▶ [Work request]:
Copy out each line of the listing below where the string "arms" appears.

*** Given data ***

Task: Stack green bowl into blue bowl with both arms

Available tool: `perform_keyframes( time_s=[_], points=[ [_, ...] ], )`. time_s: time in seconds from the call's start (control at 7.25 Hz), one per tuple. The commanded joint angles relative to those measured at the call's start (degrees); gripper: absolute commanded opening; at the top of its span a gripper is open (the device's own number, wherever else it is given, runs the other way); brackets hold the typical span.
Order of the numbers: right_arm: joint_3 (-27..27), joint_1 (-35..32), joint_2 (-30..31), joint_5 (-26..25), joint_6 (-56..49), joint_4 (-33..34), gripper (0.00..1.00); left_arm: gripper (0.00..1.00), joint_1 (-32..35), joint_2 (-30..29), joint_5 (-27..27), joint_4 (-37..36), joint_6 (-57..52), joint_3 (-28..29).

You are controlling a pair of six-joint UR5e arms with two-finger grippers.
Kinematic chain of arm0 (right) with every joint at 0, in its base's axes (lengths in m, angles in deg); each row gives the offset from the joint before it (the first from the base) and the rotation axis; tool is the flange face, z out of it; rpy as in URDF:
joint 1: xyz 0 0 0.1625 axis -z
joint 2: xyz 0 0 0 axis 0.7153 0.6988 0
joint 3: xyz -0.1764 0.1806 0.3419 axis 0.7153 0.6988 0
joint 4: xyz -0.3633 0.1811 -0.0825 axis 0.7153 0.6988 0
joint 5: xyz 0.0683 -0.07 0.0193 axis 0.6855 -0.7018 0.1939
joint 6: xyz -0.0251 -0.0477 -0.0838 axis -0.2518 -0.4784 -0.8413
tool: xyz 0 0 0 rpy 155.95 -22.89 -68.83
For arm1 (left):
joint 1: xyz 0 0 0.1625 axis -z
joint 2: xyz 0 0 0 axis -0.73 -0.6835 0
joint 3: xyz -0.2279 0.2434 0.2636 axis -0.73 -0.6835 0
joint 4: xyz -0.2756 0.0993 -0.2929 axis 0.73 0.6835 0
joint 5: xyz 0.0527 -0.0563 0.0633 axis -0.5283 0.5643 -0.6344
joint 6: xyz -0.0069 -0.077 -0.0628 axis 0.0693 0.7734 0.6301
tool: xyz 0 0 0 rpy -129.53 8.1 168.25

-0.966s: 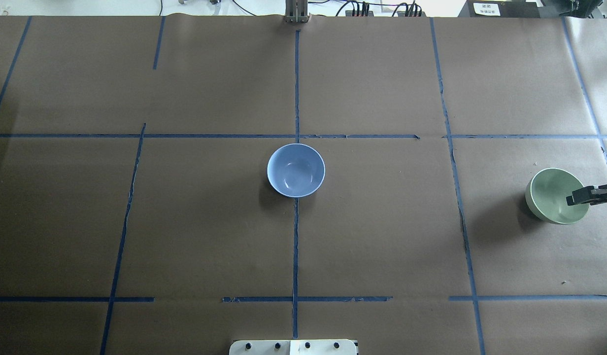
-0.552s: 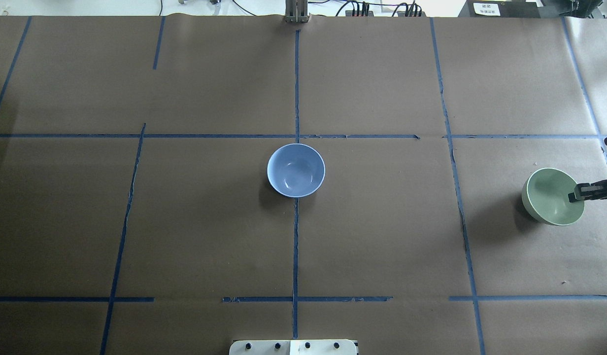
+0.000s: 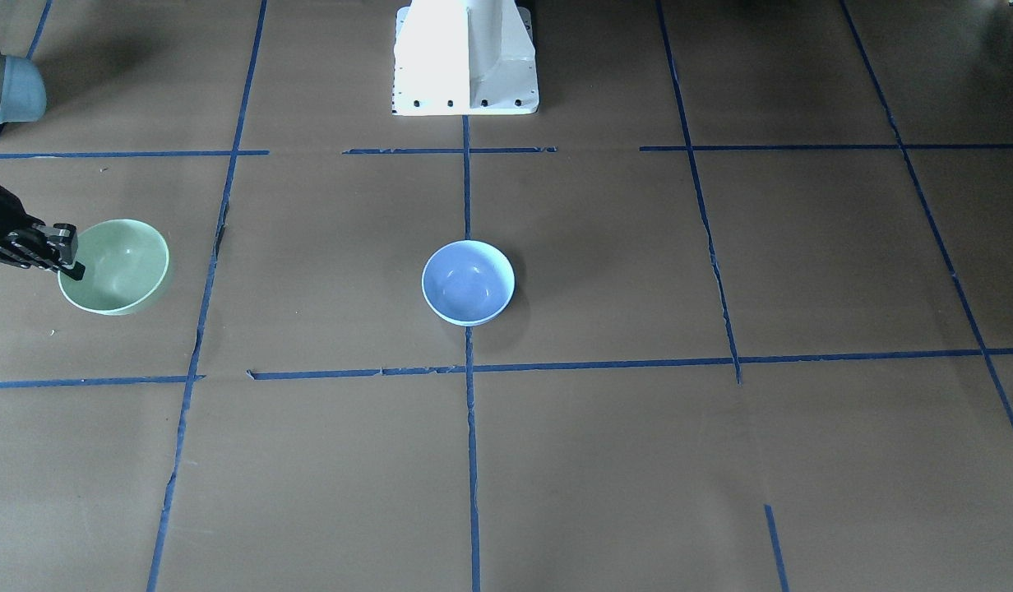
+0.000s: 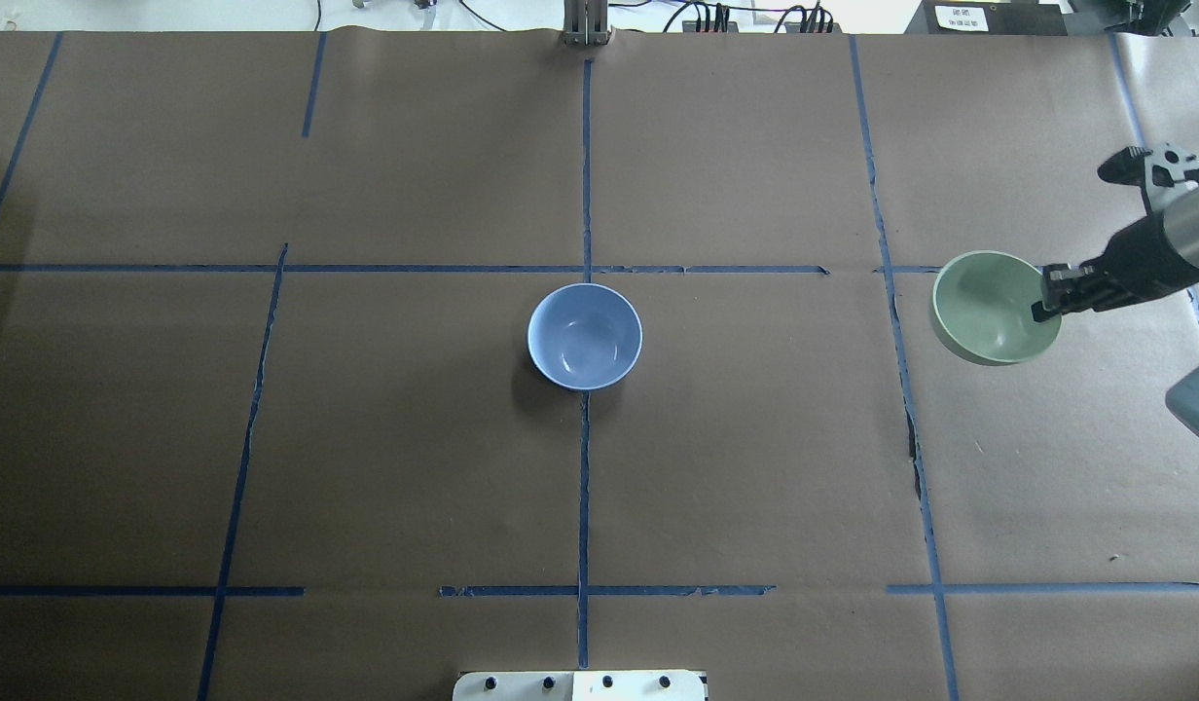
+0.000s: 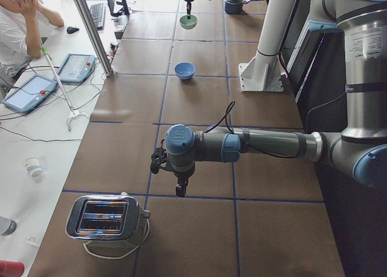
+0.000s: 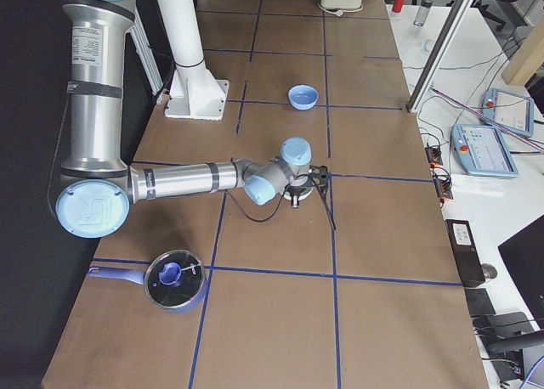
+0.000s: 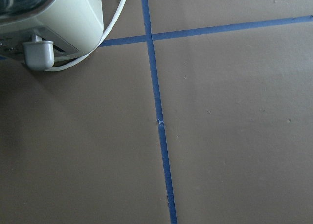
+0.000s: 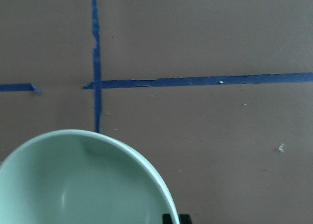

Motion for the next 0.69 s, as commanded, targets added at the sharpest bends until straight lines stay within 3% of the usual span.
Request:
perform_keyframes(
  time_s=[0.0,0.14,0.28,0.55],
  points=[
    [-2.8,10.3,-18.5,-5.1,15.4,16.5,0.00,1.00,0.0,-0.1,0.2,0.1,0.0,0.0],
    [0.7,15.6,-25.5,-11.3,25.5,16.3,0.00,1.00,0.0,-0.1,0.2,0.1,0.1,0.0],
    [5.4,19.8,-30.9,-13.6,29.6,16.1,0.00,1.00,0.0,-0.3,0.3,0.1,0.1,0.1],
    [9.9,25.1,-32.9,-19.2,34.2,11.8,0.00,1.00,0.0,-0.3,0.3,0.0,1.3,0.0]
  ],
)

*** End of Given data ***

▶ [Answer area]:
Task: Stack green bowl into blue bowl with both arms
You are controlling a pair of six-joint UR5e arms with two-finger grippers.

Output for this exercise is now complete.